▶ What needs to be done: Start at the first line of the listing below. Write out each line exactly, stopping after the one that contains "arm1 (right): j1".

▶ Information supplied:
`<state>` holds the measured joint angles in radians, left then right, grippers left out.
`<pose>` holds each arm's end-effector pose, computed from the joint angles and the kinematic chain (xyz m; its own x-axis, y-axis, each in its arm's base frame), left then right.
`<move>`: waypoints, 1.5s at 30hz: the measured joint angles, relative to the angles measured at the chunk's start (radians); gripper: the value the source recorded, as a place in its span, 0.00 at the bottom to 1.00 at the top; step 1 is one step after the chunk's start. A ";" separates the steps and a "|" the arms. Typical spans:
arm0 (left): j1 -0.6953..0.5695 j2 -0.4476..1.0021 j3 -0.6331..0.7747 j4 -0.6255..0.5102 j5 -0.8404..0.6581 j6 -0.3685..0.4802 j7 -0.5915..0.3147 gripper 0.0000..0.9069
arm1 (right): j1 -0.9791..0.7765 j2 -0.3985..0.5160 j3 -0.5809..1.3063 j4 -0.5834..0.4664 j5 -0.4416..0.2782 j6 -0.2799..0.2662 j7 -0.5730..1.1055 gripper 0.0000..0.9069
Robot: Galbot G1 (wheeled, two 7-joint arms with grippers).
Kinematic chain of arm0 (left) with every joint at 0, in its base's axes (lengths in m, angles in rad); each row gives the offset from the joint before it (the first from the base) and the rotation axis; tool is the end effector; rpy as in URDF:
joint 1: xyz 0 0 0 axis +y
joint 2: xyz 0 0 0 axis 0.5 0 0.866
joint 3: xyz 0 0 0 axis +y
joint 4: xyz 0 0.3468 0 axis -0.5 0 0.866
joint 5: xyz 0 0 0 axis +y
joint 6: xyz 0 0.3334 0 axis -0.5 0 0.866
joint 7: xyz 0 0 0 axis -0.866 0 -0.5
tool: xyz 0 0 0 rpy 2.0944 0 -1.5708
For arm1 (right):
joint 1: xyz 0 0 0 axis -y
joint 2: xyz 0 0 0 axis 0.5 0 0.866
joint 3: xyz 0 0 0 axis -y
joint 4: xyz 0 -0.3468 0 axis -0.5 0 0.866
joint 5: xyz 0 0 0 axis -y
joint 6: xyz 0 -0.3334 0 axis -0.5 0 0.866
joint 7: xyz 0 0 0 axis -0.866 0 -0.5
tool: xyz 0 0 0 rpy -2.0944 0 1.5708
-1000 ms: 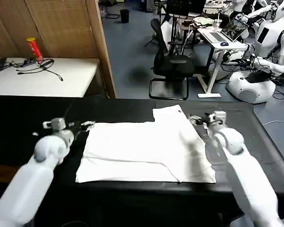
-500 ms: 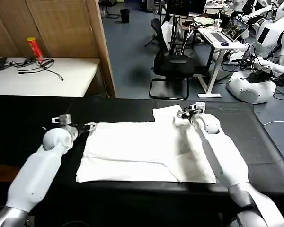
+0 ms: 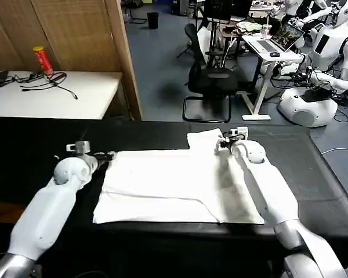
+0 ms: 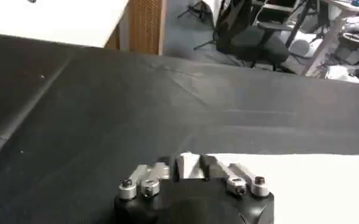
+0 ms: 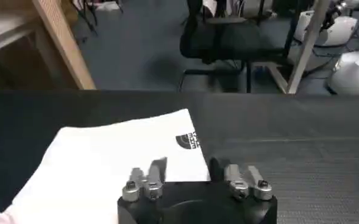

▶ Output:
`<state>` holds the measured joint angles in radians, left then right, grippers left out.
`<pose>` holds each arm's end-effector pose, computed from the joint angles and the kinematic chain (xyz m; its own x-axis, y-axis, each in its arm's base frame), left then right.
`<move>`: waypoints, 1.5s at 30hz: the measured joint angles, relative to the angles measured at the chunk's start (radians); gripper: the value the source recorded, as a place in its span, 0.00 at the bottom to 1.00 at the top; step 1 is one step after the chunk's start. A ";" separates the steps and a "|" the arms. Typical spans:
arm0 (left): j1 -0.6953..0.5695 j2 -0.4476..1.0021 j3 -0.6331..0.7747 j4 -0.6255..0.5102 j5 -0.8404..0.6581 j6 -0.3685..0.4802 j7 -0.5915..0.3147 gripper 0.0000..0.9069
arm1 (right): j1 -0.9791..0.7765 j2 -0.3985..0.5160 j3 -0.5809..1.3063 j4 -0.5834..0.4664 j5 -0.4416..0.2782 j6 -0.2799..0.2662 j7 -0.5730..1.1055 gripper 0.0000..0.9069

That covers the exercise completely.